My immediate reaction to that is to wonder what the upper limit of a "thick as a brick" system is. What happens when such a system has a quadrillion neurons and all the needed resources to make them work? Can it tackle higher order tasks without "intelligence" and complete them purely by "instinct"? That would make them a kind of "idiot savant", to use the archaic term.
 
Sure, but in the non-NN case you have to manually create the test cases so need to prioritize what you cover.
For Tesla, they can add an arbitrary number of successful driving clips to the test set for validation. They could choose to exclude some test cases from the final figure of merit or weigh them differently, but adding more of similar situations doesn't result in an over trained network.

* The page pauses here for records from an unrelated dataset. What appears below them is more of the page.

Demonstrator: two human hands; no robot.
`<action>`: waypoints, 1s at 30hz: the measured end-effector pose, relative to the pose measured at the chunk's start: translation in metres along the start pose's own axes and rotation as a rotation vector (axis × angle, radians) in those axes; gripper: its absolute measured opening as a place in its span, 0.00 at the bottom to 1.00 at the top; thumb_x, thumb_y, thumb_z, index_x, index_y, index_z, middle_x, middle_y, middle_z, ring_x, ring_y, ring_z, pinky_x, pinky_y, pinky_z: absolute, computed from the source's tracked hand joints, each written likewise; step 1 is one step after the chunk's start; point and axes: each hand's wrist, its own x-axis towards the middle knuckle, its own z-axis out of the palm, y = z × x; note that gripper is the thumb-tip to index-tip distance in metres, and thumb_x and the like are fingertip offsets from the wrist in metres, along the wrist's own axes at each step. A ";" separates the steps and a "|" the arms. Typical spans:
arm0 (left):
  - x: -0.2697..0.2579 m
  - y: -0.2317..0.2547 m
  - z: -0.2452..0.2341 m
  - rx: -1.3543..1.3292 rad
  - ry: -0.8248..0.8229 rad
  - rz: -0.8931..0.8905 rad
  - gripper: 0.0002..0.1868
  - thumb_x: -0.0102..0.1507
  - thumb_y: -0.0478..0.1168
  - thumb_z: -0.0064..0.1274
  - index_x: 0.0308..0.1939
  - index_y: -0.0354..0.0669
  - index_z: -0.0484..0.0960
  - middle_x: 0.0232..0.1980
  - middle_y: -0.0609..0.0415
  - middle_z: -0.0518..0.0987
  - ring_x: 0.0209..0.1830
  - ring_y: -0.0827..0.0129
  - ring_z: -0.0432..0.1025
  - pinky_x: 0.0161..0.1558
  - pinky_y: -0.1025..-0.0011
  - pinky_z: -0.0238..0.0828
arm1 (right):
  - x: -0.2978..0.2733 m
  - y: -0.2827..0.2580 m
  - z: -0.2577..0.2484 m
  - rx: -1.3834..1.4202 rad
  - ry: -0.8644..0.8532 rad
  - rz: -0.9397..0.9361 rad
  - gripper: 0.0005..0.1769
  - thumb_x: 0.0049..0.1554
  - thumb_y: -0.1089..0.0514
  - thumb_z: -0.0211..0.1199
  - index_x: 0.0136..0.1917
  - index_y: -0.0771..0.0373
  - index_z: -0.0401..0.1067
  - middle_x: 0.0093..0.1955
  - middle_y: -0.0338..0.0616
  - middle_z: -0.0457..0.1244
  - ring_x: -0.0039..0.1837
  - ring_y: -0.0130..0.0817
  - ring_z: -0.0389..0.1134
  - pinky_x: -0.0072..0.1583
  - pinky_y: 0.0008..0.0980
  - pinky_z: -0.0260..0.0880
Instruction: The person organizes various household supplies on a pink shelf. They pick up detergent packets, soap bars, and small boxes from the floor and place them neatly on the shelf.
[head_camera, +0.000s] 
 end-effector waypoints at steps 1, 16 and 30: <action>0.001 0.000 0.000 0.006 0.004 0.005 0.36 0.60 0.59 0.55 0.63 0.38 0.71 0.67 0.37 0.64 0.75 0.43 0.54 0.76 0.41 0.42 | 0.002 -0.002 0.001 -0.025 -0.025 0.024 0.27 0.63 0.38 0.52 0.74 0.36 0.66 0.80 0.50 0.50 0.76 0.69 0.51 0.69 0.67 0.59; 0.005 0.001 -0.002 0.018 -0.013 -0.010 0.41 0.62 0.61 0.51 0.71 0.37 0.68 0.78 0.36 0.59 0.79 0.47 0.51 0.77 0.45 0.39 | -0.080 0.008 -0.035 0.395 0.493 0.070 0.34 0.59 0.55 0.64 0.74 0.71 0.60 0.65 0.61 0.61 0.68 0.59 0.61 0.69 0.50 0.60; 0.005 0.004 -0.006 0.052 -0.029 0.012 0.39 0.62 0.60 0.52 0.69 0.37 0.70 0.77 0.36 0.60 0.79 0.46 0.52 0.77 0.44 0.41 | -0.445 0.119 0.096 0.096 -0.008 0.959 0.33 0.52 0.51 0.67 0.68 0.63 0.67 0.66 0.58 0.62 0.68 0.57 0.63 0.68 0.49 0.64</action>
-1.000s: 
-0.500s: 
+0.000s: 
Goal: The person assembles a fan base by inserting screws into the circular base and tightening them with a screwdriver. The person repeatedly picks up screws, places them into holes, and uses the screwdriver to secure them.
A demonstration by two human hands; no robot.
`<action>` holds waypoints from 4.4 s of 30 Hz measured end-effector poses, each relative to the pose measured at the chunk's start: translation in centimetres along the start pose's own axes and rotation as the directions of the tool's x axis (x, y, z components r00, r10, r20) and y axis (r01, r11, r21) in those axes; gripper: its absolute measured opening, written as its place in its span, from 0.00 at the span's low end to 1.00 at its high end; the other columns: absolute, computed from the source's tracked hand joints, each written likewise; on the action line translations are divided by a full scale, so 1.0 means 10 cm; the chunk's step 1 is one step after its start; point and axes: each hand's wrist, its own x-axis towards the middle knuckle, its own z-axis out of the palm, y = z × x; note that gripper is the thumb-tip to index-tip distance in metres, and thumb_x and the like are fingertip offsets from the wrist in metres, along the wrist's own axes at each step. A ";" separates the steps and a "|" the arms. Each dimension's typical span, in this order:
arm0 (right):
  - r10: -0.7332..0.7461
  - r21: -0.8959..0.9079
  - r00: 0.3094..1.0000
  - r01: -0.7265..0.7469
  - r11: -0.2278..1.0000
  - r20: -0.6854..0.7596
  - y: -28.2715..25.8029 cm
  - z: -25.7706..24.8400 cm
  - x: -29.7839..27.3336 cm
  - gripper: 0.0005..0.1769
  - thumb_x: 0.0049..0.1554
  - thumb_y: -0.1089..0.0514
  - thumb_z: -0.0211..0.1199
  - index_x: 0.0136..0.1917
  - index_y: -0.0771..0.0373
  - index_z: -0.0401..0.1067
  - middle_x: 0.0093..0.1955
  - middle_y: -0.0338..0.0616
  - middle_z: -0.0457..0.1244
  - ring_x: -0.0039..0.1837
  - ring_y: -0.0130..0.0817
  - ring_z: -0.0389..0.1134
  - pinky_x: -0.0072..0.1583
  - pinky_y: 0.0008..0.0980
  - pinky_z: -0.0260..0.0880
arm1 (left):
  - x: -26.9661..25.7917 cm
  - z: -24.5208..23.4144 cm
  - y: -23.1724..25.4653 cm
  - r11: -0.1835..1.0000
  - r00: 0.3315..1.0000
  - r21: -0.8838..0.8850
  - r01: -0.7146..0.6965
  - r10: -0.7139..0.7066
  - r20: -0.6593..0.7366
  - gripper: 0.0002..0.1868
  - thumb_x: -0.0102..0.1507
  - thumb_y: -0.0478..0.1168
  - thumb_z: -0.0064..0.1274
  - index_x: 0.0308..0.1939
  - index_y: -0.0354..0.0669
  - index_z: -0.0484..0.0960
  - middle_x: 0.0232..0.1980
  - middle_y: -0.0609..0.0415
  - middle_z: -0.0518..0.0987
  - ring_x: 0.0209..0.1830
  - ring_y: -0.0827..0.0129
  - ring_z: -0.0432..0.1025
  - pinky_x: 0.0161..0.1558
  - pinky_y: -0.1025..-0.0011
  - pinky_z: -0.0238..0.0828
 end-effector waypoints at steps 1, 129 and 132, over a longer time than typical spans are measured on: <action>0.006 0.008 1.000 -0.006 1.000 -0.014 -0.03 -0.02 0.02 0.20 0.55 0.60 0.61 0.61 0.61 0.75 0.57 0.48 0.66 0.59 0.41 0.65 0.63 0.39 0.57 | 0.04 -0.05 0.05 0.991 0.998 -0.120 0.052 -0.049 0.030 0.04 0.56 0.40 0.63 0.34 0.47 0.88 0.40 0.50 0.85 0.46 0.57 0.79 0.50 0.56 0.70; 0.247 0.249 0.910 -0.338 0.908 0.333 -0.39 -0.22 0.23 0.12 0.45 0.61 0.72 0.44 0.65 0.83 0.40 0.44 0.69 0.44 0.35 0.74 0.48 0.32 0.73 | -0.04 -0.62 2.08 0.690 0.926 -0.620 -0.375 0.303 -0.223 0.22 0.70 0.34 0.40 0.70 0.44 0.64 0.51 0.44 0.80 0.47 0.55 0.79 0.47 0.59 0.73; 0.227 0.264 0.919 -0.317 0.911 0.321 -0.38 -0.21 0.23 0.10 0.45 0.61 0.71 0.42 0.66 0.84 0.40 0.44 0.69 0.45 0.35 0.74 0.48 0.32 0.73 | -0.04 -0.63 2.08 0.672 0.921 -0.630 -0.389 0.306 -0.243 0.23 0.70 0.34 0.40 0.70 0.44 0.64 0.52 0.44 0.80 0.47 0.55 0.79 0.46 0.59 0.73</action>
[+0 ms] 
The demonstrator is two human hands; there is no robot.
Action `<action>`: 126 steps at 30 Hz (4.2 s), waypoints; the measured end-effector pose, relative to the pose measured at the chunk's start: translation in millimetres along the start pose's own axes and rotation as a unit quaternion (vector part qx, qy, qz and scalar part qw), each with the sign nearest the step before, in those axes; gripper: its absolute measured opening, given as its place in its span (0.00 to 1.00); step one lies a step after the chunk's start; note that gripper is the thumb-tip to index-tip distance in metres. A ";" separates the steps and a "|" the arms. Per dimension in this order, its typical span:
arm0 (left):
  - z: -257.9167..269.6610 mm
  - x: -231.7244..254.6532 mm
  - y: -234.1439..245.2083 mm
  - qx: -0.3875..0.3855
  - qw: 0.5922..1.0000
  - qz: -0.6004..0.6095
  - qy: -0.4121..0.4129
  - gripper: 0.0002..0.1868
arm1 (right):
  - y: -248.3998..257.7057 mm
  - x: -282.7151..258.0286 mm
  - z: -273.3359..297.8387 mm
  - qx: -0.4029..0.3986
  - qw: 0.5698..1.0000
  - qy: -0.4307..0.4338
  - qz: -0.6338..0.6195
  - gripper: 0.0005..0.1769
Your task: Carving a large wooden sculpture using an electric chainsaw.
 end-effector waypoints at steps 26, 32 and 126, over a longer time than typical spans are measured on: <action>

If part of NN learning is by minimizing errors in test as well - you have to have fairly representative test data including oversampled edge cases. You are always looking at quantitative figures with testing (% errors etc) which can all be skewed by the kind of (and amount of) test data that you have. I don't think there are any free lunches when it comes to test data either.
 
Palantir CEO Karp interviewed today on CNBC hit the mark on FSD progress for me. Admittedly he mostly talks about LLMs. In so many words he said today, software isn't a luxury product instead it has to work. The assumptions that your product could be non-robust, barely work, and thin was a silicon valley playbook pushed onto the commercial space and it completely failed.
 
Technically yes, the NN is “thick as a brick”. NN’s have no intelligence or ability to reason whatsoever, they just emit certain outputs based on certain inputs. What makes them interesting is the relative complexity of the inputs and outputs, and the ability construct the transform function via training mechanisms rather then hand-written software.
More specifically, thick as a brick is in reference to the net's ability to retain new training data.
 
The assumptions that your product could be non-robust, barely work, and thin was a silicon valley playbook pushed onto the commercial space and it completely failed.
I don't know what he means by "commercial space". Is he talking consumer (i.e. retail) or corporate customers ? Corporate software has always been less robust and more error prone than retail/consumer space.